[DATA TO EXAMINE]
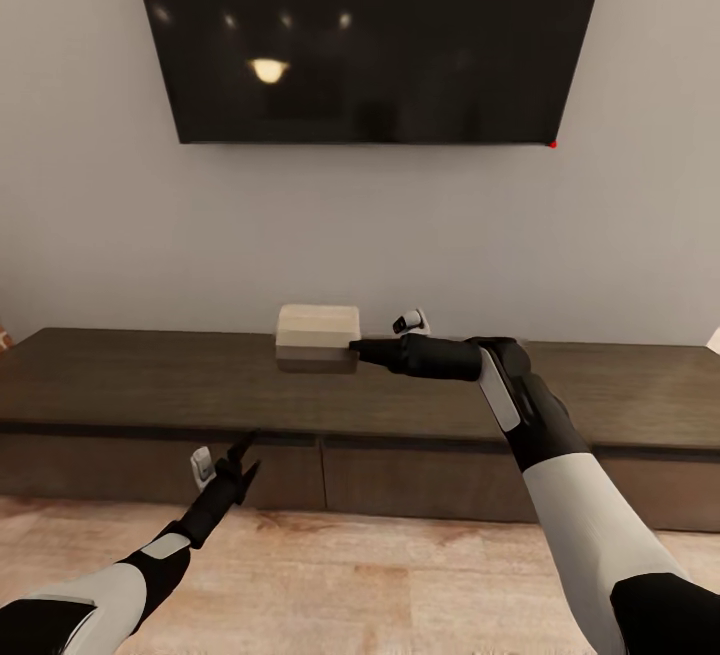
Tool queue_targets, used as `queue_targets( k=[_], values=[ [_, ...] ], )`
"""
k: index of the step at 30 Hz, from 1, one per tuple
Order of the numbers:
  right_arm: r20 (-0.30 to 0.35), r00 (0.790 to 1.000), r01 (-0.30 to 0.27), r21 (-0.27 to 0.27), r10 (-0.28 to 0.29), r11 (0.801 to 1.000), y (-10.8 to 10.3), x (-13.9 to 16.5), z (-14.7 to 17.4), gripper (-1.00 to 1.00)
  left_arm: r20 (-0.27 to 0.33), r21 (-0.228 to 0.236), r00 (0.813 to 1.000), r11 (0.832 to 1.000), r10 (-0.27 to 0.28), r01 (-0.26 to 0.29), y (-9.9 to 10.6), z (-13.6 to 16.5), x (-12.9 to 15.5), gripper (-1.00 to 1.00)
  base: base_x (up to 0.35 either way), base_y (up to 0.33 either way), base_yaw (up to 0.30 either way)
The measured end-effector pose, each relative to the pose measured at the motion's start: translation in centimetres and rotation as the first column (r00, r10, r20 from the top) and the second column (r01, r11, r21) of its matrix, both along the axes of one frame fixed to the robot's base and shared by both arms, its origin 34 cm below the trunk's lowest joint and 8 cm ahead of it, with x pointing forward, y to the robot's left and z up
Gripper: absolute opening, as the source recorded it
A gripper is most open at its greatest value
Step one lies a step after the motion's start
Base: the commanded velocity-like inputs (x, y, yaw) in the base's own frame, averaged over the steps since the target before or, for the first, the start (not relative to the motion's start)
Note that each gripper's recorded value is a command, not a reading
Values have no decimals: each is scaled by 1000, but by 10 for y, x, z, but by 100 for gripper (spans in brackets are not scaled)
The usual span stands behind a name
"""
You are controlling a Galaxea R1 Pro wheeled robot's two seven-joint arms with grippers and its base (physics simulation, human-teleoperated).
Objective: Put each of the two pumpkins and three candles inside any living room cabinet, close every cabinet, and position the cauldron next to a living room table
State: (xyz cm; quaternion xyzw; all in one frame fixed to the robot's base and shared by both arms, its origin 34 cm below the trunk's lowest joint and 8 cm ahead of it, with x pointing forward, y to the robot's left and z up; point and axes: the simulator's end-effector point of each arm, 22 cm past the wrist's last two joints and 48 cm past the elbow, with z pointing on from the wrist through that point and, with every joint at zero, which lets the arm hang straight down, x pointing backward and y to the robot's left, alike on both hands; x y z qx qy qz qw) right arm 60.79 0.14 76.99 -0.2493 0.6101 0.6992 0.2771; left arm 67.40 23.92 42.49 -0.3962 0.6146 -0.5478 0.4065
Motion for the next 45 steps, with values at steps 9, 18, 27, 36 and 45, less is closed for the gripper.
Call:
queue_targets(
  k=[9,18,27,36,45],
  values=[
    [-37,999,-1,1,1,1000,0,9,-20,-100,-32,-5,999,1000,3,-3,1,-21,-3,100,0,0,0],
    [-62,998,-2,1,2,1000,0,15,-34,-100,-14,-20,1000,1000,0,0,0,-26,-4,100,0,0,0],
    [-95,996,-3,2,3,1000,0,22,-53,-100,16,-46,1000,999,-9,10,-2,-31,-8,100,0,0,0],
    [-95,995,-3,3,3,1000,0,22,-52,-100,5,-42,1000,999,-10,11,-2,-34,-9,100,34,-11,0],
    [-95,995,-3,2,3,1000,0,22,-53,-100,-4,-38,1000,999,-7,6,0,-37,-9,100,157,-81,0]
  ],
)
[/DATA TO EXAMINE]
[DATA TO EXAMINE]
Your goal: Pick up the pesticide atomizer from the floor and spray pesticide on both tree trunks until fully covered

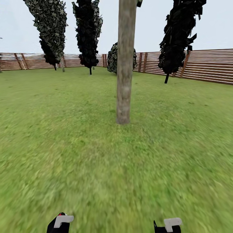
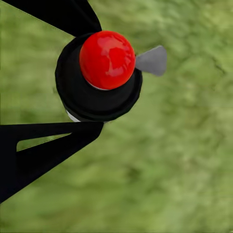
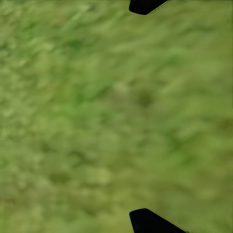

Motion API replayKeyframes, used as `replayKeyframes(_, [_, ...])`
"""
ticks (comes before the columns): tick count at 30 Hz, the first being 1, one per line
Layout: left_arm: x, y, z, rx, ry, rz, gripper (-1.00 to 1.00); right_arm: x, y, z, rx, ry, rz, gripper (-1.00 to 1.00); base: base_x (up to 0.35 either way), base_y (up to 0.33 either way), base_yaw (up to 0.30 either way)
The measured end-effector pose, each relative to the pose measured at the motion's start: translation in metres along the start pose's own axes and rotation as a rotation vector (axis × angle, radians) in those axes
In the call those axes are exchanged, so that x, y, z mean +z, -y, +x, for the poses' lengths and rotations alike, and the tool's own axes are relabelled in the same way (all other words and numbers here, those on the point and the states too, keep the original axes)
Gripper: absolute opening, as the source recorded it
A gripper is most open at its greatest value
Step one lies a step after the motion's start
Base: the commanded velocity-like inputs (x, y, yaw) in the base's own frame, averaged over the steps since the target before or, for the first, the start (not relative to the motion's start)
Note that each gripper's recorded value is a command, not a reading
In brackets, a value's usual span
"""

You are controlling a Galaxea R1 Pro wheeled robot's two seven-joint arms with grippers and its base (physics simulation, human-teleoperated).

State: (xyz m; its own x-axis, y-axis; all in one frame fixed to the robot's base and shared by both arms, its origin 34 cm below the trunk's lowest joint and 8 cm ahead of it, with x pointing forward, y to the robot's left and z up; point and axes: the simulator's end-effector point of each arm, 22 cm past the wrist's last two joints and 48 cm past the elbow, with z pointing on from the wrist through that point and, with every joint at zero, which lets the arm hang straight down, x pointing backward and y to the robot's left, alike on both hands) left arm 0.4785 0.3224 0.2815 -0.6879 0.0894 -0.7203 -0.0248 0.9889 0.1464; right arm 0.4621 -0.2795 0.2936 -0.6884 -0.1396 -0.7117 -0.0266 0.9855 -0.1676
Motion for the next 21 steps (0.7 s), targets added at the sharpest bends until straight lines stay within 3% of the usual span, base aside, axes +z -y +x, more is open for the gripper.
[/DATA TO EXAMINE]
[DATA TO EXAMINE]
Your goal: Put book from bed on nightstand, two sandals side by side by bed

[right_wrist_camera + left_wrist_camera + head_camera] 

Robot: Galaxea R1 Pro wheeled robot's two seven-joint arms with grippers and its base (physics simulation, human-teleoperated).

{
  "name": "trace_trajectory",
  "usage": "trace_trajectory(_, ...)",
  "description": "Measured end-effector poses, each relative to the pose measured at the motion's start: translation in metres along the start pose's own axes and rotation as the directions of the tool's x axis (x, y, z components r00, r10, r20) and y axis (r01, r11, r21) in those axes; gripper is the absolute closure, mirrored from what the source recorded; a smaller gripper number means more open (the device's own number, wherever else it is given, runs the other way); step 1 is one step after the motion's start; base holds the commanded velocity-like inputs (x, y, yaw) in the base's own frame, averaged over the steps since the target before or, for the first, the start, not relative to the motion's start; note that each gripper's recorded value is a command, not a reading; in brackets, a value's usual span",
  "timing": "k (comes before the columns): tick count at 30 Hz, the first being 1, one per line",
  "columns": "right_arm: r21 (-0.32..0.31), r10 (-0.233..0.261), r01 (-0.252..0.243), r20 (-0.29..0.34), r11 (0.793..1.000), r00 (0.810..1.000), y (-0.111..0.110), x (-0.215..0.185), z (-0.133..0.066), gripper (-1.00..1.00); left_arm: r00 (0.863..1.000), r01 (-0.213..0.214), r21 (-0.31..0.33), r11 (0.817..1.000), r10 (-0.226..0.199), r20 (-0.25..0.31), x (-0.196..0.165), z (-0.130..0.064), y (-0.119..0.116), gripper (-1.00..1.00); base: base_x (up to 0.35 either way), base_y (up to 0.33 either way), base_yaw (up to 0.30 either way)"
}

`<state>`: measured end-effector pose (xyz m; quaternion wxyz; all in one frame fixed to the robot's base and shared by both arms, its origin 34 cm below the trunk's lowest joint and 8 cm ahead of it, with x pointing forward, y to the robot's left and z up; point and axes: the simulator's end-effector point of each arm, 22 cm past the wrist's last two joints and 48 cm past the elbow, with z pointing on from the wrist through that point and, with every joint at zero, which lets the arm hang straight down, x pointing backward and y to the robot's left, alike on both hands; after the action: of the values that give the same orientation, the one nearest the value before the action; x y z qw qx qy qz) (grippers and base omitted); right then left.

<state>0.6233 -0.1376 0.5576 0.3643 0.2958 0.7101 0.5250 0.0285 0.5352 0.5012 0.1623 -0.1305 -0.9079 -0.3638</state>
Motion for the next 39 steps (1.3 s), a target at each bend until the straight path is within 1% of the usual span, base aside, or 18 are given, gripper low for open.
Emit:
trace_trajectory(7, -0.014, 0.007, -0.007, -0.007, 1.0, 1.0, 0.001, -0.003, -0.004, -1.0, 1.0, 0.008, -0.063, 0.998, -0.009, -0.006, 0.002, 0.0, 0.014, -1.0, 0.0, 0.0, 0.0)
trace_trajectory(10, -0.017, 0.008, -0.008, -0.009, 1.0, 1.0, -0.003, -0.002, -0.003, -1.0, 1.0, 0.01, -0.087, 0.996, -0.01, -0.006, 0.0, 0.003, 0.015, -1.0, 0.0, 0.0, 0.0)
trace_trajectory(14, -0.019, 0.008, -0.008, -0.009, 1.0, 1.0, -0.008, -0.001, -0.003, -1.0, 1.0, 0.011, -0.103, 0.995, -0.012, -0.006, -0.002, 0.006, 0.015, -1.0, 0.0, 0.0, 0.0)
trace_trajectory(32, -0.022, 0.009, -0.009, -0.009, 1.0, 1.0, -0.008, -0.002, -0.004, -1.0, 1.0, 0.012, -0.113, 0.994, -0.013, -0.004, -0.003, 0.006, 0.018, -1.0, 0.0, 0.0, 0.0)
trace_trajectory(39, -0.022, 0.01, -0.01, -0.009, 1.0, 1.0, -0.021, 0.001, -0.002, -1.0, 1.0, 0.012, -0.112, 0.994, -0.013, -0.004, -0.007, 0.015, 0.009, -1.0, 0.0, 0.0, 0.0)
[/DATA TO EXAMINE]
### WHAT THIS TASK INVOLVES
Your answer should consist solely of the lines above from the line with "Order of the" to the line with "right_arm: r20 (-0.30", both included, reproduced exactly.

### EXPECTED ANSWER
Order of the numbers:
  right_arm: r20 (-0.30 to 0.35), r00 (0.790 to 1.000), r01 (-0.30 to 0.27), r21 (-0.27 to 0.27), r10 (-0.28 to 0.29), r11 (0.801 to 1.000), y (-10.8 to 10.3), x (-13.9 to 16.5), z (-14.7 to 17.4), gripper (-1.00 to 1.00)

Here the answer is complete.